Keep in mind to set the --library parameter of lodei properly. If you are unsure what kind of library type (strandedness) your data is, have a look at the FAQ and https://github.com/rna-editing1/getlibtype

FAQ

What kind of annotation file do I need to use?

The annotation file provided in GFF format that LoDEI takes as input should contain the genomic regions of interest for your analysis question. LoDEI uses a sliding window approach. For a given genomic region (that’s an entry/line in your GFF), LoDEI calculates the differential editing for all windows that fit into that given region. Thus, your GFF file should fulfill the following requirements:

Make sure your GFF annotation file does not contain redundant entries. The genomic locations in your file should be unique and not overlapping with each other. Common genomic annotation files like basic gene annotation files obtained from gencodegenes.org should not be used without prior filtering since annotation files typically contain many redundant genomic locations since they contain genes, transcripts, and exons. A starting point for standard RNA-seq might be the set of protein-coding genes (but it depends on your experiment):
```
grep -P  "gene\t.*gene_type=protein_coding" gencode.v47.basic.annotation.gff3 > gencode.v47.basic.annotation_genes_protein_coding.gff3
```
Ensure that the annotation file you provide to LoDEI covers a large set of genomic locations to ensure that LoDEI gets enough data to calculate q values.

Should I use –rm_snps?

Short answer: if you are unsure, yes. Long answer: If you compare datasets from the same cell line you typically don’t need that option. If the sets that you compare against each other contain sequencing data from different cells/samples/patients/etc. you should use this option.
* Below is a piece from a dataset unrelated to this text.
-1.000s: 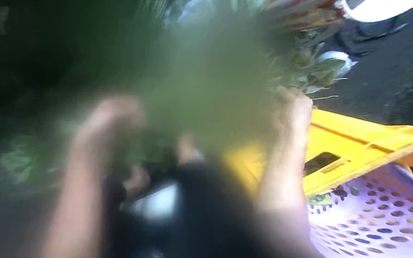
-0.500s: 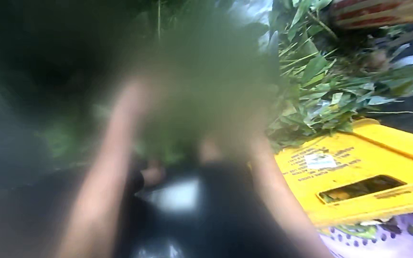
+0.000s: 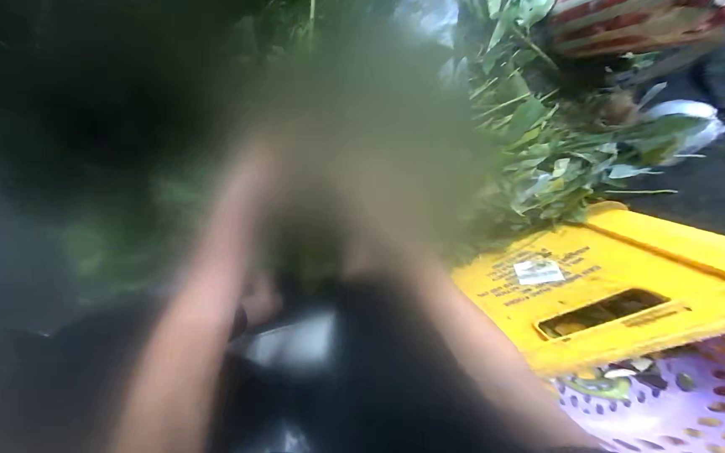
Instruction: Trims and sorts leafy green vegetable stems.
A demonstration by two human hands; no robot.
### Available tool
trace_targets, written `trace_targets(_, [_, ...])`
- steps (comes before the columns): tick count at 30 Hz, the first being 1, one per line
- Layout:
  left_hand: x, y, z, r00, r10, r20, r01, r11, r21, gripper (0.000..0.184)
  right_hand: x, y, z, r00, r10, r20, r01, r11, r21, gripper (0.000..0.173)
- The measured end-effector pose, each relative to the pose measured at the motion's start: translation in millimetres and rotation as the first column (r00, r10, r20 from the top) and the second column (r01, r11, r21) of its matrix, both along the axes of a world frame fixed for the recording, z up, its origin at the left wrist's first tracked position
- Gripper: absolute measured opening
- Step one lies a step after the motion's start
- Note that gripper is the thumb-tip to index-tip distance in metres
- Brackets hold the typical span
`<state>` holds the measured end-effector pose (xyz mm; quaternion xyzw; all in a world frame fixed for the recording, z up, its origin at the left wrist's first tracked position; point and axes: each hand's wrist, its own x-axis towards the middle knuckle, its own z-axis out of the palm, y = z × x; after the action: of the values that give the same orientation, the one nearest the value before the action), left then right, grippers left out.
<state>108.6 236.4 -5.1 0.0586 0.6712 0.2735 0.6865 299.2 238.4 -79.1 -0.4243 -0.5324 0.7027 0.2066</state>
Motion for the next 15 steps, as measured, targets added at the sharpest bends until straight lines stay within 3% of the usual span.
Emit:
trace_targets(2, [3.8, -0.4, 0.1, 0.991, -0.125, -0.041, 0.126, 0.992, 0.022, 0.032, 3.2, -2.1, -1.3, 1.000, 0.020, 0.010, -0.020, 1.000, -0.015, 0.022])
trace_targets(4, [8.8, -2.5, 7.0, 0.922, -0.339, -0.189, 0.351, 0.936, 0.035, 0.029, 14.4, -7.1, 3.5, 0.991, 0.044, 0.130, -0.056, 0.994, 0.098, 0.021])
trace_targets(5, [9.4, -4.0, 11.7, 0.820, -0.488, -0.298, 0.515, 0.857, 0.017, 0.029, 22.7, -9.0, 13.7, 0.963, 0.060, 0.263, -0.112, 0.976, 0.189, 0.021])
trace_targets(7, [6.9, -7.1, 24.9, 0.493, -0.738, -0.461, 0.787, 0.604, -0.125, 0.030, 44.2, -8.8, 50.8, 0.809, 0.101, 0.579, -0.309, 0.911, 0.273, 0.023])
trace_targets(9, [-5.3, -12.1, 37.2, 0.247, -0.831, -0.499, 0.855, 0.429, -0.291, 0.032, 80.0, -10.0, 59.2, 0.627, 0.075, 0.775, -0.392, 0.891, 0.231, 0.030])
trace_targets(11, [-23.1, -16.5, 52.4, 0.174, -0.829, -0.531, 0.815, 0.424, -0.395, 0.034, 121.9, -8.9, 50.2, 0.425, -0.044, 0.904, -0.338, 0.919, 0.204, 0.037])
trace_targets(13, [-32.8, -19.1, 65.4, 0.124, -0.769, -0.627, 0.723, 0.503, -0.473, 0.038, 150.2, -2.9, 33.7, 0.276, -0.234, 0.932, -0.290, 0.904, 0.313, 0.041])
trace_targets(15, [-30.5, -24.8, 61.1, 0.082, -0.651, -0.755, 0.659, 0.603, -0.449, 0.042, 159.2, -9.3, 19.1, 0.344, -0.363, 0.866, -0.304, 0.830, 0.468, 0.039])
How do I infer the library type of my data?

To run LoDEI it is required to specify the library type for your sequencing data via the --library parameter. We provide the additional small program getlibtype here https://github.com/rna-editing1/getlibtype to help you identifying your library type. LoDEI uses the same library type specification as Salmon (https://salmon.readthedocs.io/en/latest/library_type.html). getlibtype is a small wrapper for salmon that utilizes salmon only for the library type detection.

Why is the library type so important?

Detecting RNA editing is based on scanning for mismatches between the sequencing data and the reference genome. In case of A-to-I editing, publications typically refer to the analysis of A/G mismatches between the reads and the reference. This description is correct from the perspective of 5’-3’ transcript orientation and transcripts that originate from genes from the forward strand. Unfortunately, transcripts can be located on the forward or reverse strand of the genome and the used sequencing chemistry has an impact on the type of mismatches with respect to the relative orientation of transcripts. In other words, the type of mismatch to look at is dependent on the location of the gene (forward or reverse) and the underlying sequencing chemistry. To ease the analysis and not getting down into this rabbit hole, LoDEI takes care of all of this internally.